Information does not always transmute into useful knowledge. The present time may be overloaded with information available to anyone with a smartphone, but that seems to have become an end in itself. That may partly explain the Indian citizen’s disinterest in getting vaccinated a third time for Covid-19. The need for a third dose was all over the internet, yet the Indian citizen neglected the third dose on a scale that has put India pitifully behind many countries in the vaccination project. In spite of the 75-day free third shot arranged by the Union government in July, less than 25% of the eligible population has taken it so far, although government data show 95% coverage for the first two shots for the younger, 12+ population. Some states have done well: Andhra Pradesh has given the third shot to 100 per cent of the elderly, and Himachal Pradesh has managed 85 per cent. But less than 50 per cent of the 18-59 years age group has taken it in most states. The best is 45.5 per cent, in Telangana. The national coverage is 19.2 per cent.

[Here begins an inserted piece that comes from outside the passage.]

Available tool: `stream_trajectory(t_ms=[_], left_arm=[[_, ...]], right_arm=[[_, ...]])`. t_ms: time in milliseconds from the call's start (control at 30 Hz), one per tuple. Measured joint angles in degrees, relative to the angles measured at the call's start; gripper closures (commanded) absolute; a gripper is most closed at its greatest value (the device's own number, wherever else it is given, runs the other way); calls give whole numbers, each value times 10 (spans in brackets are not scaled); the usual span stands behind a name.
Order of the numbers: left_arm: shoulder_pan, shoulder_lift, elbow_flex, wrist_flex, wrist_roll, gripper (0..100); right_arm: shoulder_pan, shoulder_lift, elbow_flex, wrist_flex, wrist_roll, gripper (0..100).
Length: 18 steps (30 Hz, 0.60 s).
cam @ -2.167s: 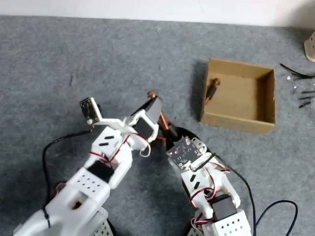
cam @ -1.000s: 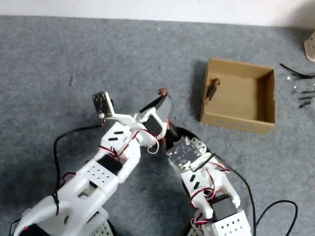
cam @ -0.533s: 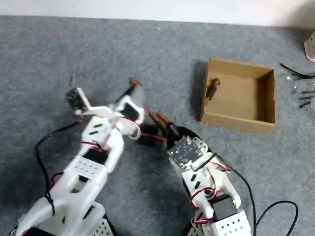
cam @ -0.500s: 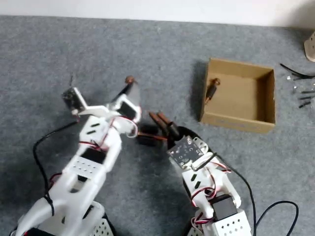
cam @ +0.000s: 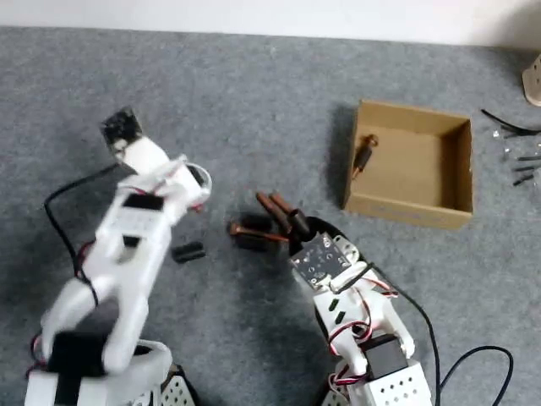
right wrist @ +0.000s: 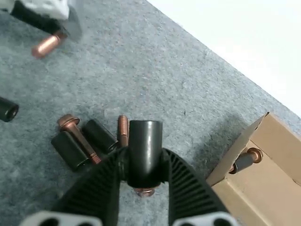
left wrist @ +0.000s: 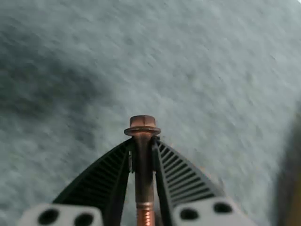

Vaccination cannot succeed without the people’s willingness. The price of the booster for the 18-59 population could not have been the only discouragement, feel doctors; there were other factors. The virus appeared to have become less threatening. In India, where population size and varying levels of exposure and income are factors in any public health initiative, the habit of ad hoc thinking suits everyone. If an infection seems to have weakened, vaccination is unnecessary. This psychology may have been bolstered by scepticism bred by the deaths of those vaccinated twice. Now that there is a new alarm, people may be more willing. But vaccine production has also dropped with the lack of demand because the government failed to communicate the necessity for booster doses. The abrupt growth in demand has caught many hospitals on the wrong foot. The government needs to ensure an immediate increase in production, distribution and administering of the booster dose. If other countries can achieve better booster dose coverage in spite of the apparent waning of the pandemic, India can too. It just needs political will and awareness – the country has already experienced the terrible tragedy the alternative can bring.